Activity: Only lines holding "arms" are needed; copy each of them from the data below.

Data for this task:
==================================================

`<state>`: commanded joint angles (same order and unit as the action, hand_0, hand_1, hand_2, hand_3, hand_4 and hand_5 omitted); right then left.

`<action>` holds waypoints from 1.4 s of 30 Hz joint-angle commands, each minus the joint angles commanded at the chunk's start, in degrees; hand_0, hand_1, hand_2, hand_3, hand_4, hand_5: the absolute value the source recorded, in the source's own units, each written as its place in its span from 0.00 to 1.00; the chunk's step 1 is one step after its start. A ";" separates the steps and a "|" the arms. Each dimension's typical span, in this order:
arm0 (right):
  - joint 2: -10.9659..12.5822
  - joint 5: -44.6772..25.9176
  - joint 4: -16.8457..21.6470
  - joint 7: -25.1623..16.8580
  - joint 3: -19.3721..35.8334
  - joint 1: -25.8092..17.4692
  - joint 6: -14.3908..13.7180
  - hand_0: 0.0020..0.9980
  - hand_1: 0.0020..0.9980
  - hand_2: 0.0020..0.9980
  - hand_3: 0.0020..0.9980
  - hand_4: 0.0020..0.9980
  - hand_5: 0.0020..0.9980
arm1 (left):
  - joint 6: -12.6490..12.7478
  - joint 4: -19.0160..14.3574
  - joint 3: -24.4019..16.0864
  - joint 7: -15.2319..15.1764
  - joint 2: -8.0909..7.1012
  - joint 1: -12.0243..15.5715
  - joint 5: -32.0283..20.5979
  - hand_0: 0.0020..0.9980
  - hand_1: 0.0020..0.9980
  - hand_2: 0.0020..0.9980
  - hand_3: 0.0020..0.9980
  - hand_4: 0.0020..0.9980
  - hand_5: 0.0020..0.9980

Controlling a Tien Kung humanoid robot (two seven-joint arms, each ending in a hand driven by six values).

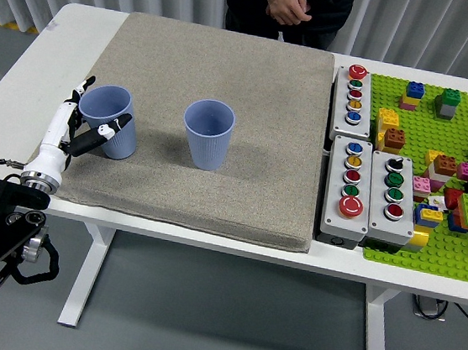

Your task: Pick cup pour cup place

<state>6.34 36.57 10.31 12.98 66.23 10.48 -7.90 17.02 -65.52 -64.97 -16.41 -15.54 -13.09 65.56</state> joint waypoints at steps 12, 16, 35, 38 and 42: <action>0.09 -0.31 0.00 -0.13 -0.17 0.03 -0.07 0.72 0.69 0.73 0.70 0.32 0.30 | -0.89 -2.97 -0.71 1.06 -0.10 2.29 1.73 0.78 0.79 0.96 1.00 0.99 0.49; 0.13 -0.35 0.00 -0.15 -0.14 0.17 -0.08 0.72 0.69 0.73 0.70 0.32 0.30 | -1.27 -4.36 -1.30 1.41 -0.08 2.81 2.69 0.78 0.79 0.96 1.00 0.99 0.49; 0.09 -0.45 0.00 -0.24 0.02 -0.12 -0.17 0.72 0.69 0.74 0.70 0.32 0.30 | -0.14 -11.35 -12.50 2.99 -0.99 4.59 4.20 0.85 0.86 1.00 1.00 1.00 0.56; 0.13 -0.45 0.00 -0.26 0.04 -0.19 -0.16 0.72 0.69 0.74 0.70 0.32 0.30 | 1.05 -14.39 -16.08 3.20 -2.27 4.19 1.44 0.83 0.85 1.00 1.00 1.00 0.77; 0.13 -0.56 0.00 -0.26 -0.01 -0.25 -0.17 0.72 0.69 0.74 0.70 0.32 0.30 | 1.47 -15.14 -19.62 3.33 -4.48 2.03 -6.25 0.78 0.78 0.87 0.86 0.84 1.00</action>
<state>6.47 36.01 10.31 12.72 66.22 10.23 -8.07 18.49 -80.65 -84.59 -13.08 -20.01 -11.05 59.31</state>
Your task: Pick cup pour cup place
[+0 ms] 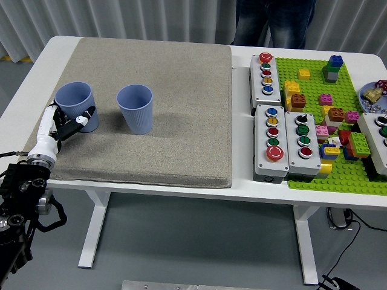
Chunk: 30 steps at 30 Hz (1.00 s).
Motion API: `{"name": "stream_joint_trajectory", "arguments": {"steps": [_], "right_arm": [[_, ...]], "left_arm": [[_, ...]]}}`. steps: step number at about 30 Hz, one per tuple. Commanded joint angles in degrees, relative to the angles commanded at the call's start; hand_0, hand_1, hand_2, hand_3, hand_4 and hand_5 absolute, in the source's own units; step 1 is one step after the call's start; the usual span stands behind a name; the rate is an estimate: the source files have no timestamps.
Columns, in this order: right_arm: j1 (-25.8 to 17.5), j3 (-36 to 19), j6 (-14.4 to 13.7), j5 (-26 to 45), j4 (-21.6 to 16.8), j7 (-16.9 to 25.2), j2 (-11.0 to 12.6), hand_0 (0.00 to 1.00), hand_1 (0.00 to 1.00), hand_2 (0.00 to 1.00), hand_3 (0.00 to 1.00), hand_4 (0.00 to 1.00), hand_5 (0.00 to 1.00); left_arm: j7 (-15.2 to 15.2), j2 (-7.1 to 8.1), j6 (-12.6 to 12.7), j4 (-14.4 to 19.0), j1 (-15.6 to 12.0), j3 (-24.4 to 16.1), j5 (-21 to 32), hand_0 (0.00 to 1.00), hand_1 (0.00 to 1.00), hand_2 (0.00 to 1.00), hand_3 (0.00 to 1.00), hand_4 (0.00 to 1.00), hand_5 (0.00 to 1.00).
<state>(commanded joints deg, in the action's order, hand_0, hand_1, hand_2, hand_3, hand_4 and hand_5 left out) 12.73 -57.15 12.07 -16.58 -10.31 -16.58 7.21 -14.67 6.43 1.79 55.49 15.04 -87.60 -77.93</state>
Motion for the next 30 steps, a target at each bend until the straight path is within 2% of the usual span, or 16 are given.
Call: {"name": "stream_joint_trajectory", "arguments": {"steps": [3,4,21,22,27,28,30], "right_arm": [[0.0,-0.1,0.0,-0.2,0.0,0.0,0.0,0.764,0.696,0.71,0.609,0.158,0.397],[0.0,-0.1,0.0,-0.2,0.0,-0.1,0.0,0.762,0.697,0.71,0.608,0.159,0.397],[0.1,-0.2,-0.1,-0.4,0.0,-0.1,0.0,0.763,0.697,0.709,0.608,0.158,0.395],[0.1,-0.2,-0.1,-0.4,0.0,-0.1,0.0,0.763,0.699,0.709,0.608,0.158,0.394],[0.1,-0.3,-0.1,-0.5,0.0,-0.1,0.0,0.763,0.699,0.709,0.608,0.158,0.394],[0.1,-0.3,-0.1,-0.4,0.0,-0.1,0.0,0.763,0.699,0.709,0.607,0.16,0.392],[0.1,-0.3,-0.1,-0.5,0.0,-0.1,0.0,0.763,0.699,0.709,0.607,0.16,0.392]], "left_arm": [[-0.1,-0.03,0.0,0.1,0.0,0.0,0.0,0.619,0.673,0.877,0.953,0.789,0.321],[-0.1,-0.03,0.0,0.1,0.0,0.0,0.0,0.54,0.646,0.87,0.937,0.775,0.327],[-0.8,-0.11,0.8,1.3,-0.7,0.4,0.1,0.52,0.64,0.868,0.928,0.768,0.334],[-0.9,-0.12,1.0,1.4,-0.7,0.5,0.3,0.5,0.631,0.862,0.906,0.73,0.314],[-1.3,-0.16,1.9,1.7,-0.8,0.6,0.8,0.5,0.631,0.862,0.906,0.73,0.314],[-1.4,-0.15,2.0,1.7,-0.8,0.7,0.8,0.497,0.618,0.825,0.854,0.711,0.301],[-1.4,-0.17,2.3,1.8,-0.8,0.7,0.9,0.497,0.618,0.825,0.854,0.711,0.301]]}}
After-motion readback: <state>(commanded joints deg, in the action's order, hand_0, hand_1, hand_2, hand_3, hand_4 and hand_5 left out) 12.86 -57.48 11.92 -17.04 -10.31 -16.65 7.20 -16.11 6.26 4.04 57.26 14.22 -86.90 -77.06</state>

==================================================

Solution for this exercise:
`<action>` holds waypoints from 1.4 s of 30 Hz joint-angle commands, each minus the joint angles commanded at the chunk's start, in degrees; hand_0, hand_1, hand_2, hand_3, hand_4, hand_5: the absolute value the source recorded, in the source's own units, each written as its place in its span from 0.00 to 1.00; the chunk's step 1 is one step after its start. A ";" separates the steps and a "|" the arms. Each dimension's typical span, in this order:
Controlling a Tien Kung humanoid robot (two seven-joint arms, each ending in a hand driven by six values).

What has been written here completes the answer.